Part 3 - Convexity II | rezarezvan.com

TMA947_3

Outline

In this part, we will cover the following topics:

Convex functions
The epigraph of a function
Characterizations of convex functions
Subgradients & subdifferentials
Convex optimization problems

We will start by defining convex functions and exploring their properties.

Convex Functions

Definition: Convex Function

Suppose $S \subseteq \mathbb{R}^n$ is a convex set. Let $f: S \mapsto \mathbb{R}$ be a function. We say that $f$ is a convex function if, $$ f(\lambda \mathbf{x}_1 + (1-\lambda) \mathbf{x}_2) \leq \lambda f(\mathbf{x}_1) + (1-\lambda) f(\mathbf{x}_2) \begin{cases} \forall \mathbf{x}_1, \mathbf{x}_2 \in S, \newline \lambda \in (0,1) \end{cases} $$

Note

It is called strictly convex if the inequality is strict for $\mathbf{x}_1 \neq \mathbf{x}_2$, i.e., $$ f(\lambda \mathbf{x}_1 + (1-\lambda) \mathbf{x}_2) < \lambda f(\mathbf{x}_1) + (1-\lambda) f(\mathbf{x}_2) \begin{cases} \forall \mathbf{x}_1, \mathbf{x}_2 \in S, \newline \lambda \in (0,1), \newline \mathbf{x}_1 \neq \mathbf{x}_2 \end{cases} $$

The function is called concave if $-f$ is convex.

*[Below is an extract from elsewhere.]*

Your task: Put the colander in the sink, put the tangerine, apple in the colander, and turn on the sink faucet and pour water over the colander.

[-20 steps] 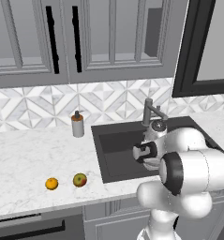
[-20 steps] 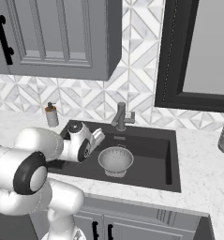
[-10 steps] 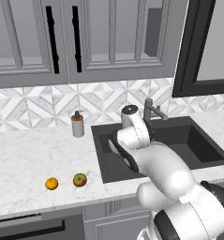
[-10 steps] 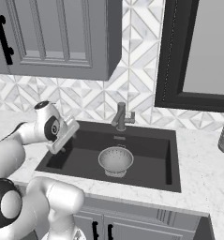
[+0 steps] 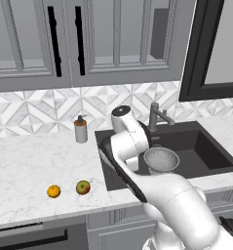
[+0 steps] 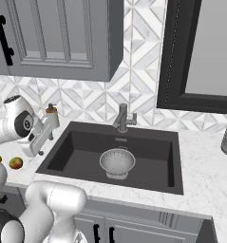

Example: Some Convex Functions

$$ f(\mathbf{x}) = \mathbf{c}^T \mathbf{x} + d, \quad \mathbf{c} \in \mathbb{R}^n, d \in \mathbb{R}, $$ is both convex and concave (only function that is both convex and concave). $$ f(\mathbf{x}) = \Vert \mathbf{x} \Vert $$ is convex. $$ f(\mathbf{x}) = \Vert \mathbf{x} \Vert^2 $$ is strictly convex.

Proposition: Non-negative Weighted Sum of Convex Functions is Convex

Let $S \subseteq \mathbb{R}^n$ be a convex set and $f_k: S \mapsto \mathbb{R}, k=1, \ldots, K$ be convex functions. Let $\alpha_k \geq 0, k=1, \ldots, K$. Then, $$ f(\mathbf{x}) \coloneqq \sum_{k=1}^K \alpha_k f_k(\mathbf{x}) \ \text{is convex.} $$

Proposition: Composition of Convex Functions

Let $g: \mathbb{R}^n \mapsto \mathbb{R}$ be a convex function and $f: \mathbb{R} \mapsto \mathbb{R}$ ¹ be a convex function and non-decreasing ² function. Then, the composition $f(g(\mathbf{x}))$ is convex.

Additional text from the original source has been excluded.